I chose "m5d family" in the compute environment setup rather than explicitly picking an instance size. I chose vCPU and memory requirements (*see note below) in the job definition to match the m5d.xlarge class, but if we wanted to transition in the future to adapting the size of the task to the size of the neighborhood, specifying the instance family would facilitate that. And I don't think there's any harm in it in the meantime.
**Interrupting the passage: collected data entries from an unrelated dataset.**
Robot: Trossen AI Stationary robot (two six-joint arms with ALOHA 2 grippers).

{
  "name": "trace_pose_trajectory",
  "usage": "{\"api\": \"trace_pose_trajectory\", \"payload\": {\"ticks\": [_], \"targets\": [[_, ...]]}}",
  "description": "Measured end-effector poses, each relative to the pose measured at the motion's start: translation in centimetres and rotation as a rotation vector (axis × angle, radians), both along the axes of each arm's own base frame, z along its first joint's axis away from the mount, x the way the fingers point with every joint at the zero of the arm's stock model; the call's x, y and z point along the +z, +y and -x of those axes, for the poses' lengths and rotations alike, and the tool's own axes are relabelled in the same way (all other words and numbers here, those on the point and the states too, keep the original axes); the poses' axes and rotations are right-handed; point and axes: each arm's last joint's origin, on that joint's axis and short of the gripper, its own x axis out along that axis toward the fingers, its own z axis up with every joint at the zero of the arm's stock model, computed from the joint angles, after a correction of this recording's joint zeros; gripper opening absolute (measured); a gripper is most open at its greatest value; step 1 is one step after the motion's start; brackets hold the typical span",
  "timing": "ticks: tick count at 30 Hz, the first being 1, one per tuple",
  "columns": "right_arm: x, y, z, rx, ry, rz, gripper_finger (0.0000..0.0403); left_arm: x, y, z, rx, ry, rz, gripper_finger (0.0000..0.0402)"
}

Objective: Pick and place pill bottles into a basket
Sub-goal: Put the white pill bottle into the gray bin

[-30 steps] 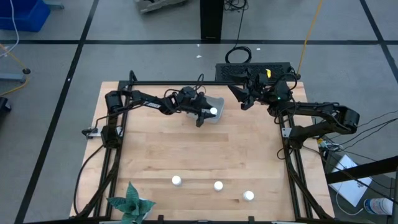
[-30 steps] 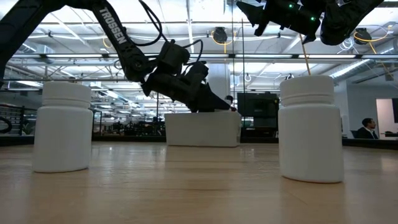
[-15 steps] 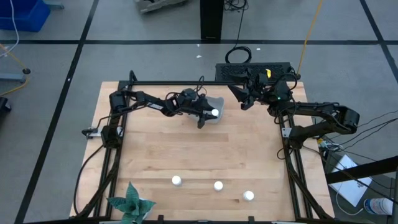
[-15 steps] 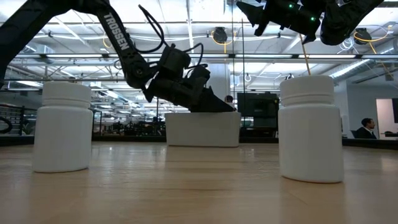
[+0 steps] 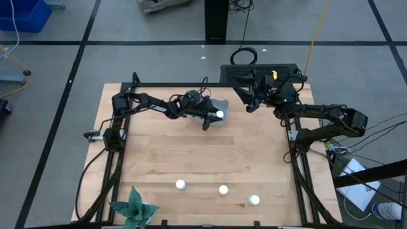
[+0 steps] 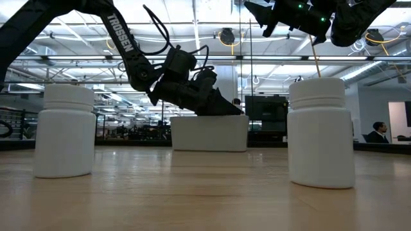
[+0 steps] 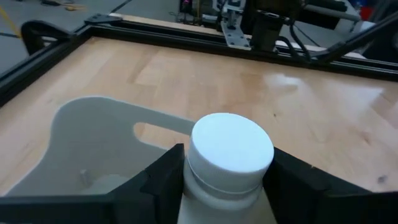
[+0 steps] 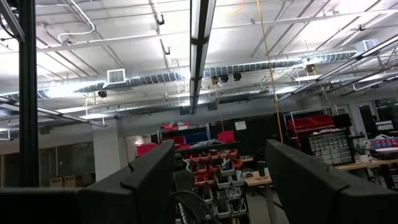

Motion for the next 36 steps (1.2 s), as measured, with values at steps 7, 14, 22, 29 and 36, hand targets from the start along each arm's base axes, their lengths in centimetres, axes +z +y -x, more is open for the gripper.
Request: {"api": "trace_pose_trajectory", "payload": {"ticks": [7, 14, 22, 29, 36], "targets": [[0.0, 0.0, 0.0, -0.002, 0.0, 0.003, 0.0242, 0.2, -0.6, -0.3, 0.005, -0.015, -0.018, 0.0252], [0.0, 0.0, 0.0, -0.002, 0.0, 0.003, 0.0242, 0.5, -0.8, -0.4, -0.025, -0.054, -0.017, 0.0202], [0.0, 0.0, 0.0, -0.002, 0.001, 0.003, 0.0242, 1.7, -1.0, -0.4, -0.064, -0.108, -0.024, 0.0184], [-0.1, -0.1, 0.0, -0.008, 0.016, 0.001, 0.0242, 3.8, -1.3, -0.2, -0.072, -0.145, -0.041, 0.0184], [-1.2, -0.4, -0.5, -0.014, 0.128, -0.039, 0.0242, 8.3, -2.0, 1.2, -0.129, -0.177, -0.083, 0.0184]]}}
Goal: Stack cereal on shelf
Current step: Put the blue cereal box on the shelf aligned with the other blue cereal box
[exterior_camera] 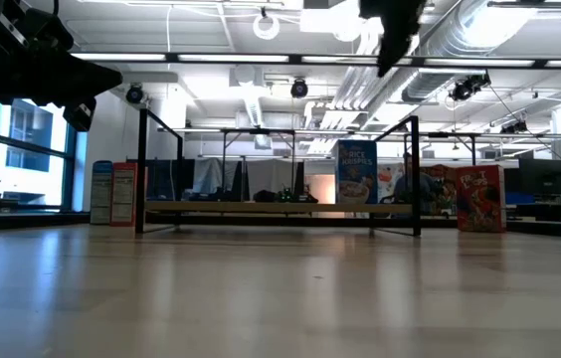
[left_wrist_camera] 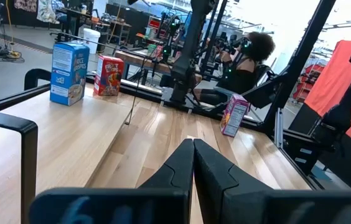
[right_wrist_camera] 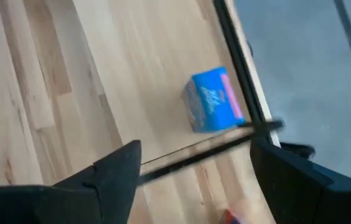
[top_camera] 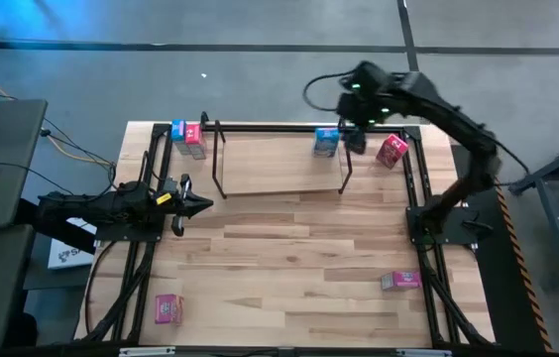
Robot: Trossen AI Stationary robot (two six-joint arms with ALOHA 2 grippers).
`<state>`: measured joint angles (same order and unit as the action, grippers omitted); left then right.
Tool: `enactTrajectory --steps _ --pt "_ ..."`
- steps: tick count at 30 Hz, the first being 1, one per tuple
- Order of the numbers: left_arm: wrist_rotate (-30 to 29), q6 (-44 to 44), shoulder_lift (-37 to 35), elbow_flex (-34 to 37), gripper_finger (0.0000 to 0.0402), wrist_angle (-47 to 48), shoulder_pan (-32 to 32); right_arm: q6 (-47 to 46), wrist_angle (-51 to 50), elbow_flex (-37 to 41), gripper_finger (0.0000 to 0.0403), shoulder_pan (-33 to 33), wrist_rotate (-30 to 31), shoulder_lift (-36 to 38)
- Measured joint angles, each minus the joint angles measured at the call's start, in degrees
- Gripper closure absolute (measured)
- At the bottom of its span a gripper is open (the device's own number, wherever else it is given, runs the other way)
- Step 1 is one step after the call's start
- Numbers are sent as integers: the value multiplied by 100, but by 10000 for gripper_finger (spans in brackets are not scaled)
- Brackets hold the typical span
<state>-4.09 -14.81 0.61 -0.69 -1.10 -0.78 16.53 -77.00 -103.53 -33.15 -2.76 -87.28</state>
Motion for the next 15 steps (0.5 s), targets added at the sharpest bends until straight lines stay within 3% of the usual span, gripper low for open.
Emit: enactTrajectory --steps 6,10,15 --pt "1 0 1 0 398 2 0 -629 1172 2067 123 -222 -448 1923" --pt "1 0 1 1 398 0 0 -1162 2483 3314 123 -193 -893 3115" --pt "0 0 1 1 398 0 0 -2018 4556 4479 123 -122 -1724 4081"
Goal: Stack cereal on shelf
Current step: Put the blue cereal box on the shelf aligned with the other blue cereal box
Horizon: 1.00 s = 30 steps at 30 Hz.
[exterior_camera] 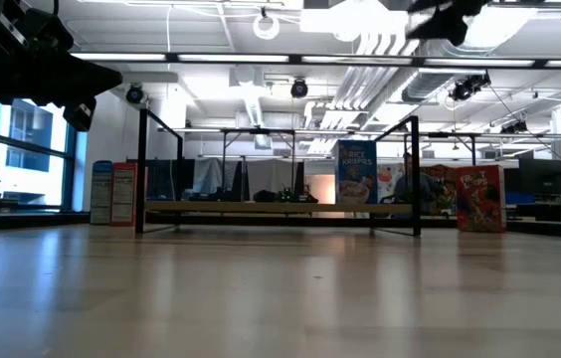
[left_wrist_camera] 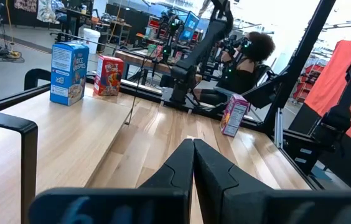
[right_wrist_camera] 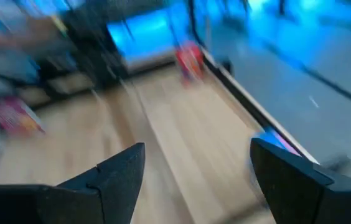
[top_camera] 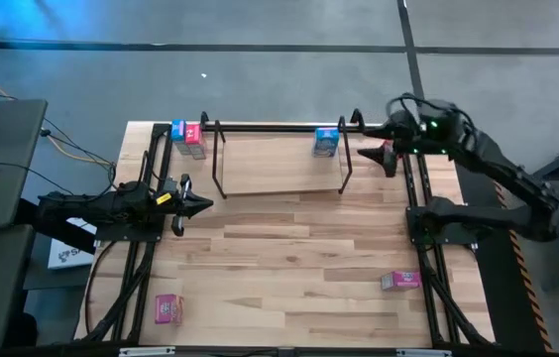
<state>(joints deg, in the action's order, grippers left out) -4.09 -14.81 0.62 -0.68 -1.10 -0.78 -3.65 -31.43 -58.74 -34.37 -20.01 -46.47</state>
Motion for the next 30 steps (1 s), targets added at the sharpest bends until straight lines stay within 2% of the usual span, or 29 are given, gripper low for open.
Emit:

*note re memory requirements: The official memory allocations of various instance types are given as multiples of GiB, but some memory is reserved for the operating system and task management agent, so if you submit a job with e.g. 16000 MB as its memory requirement, it won't fit on an m5d.xlarge instance. Following the instructions under "Viewing Compute Resource Memory" on this documentation page, I settled on 15500 MB as a number that would utilize all the memory in an m5d.xlarge instance but not over-allocate and cause Batch to spin up a bigger instance.

tfvars

A lot of the batch setup is not currently managed in Terraform. I wasn't trying to change that at this stage, or adjust the provisioning to create parts of the managed compute environment, but I wanted to avoid either destroying/breaking the current resources or having the provisioning scripts clobber any of the manual changes. It turned out there wasn't much that needed to be changed to make the Terraform provisioning of the app work with the manually-provisioned compute environment--I just changed batch_analysis_job_queue_name from "staging-pfb-analysis-job-queue" to "staging-managed-test-queue". I also removed the batch_analysis_compute_environment_arn variable because as far as I can tell it hasn't been in use anywhere.

Next steps

So now that we know we can use a managed compute environment and have an example of what it should look like, the next thing to do is get Terraform to build it for us. This might be moderately complex, since 1) a lot of the batch-related provisioning wasn't in Terraform at all before, so we need to identify the other tools we're using and figure out whether we should keep using a modified version of them or if Terraform can do the job now and we should migrate entirely to that. 2) I believe a big part of the reason we used manual tooling to begin with was that Terraform didn't have that much support for Batch at the time. I imagine that has changed in the years since, but we might well need to upgrade to a newer version of Terraform to benefit from it. We've been overdue to upgrade Terraform anyway, but it will definitely add a chunk of work to the task if it is indeed necessary.

On the other hand, given that we currently have a working Terraform setup that's handling most of our provisioning, fitting the pieces of this into it shouldn't be that troublesome.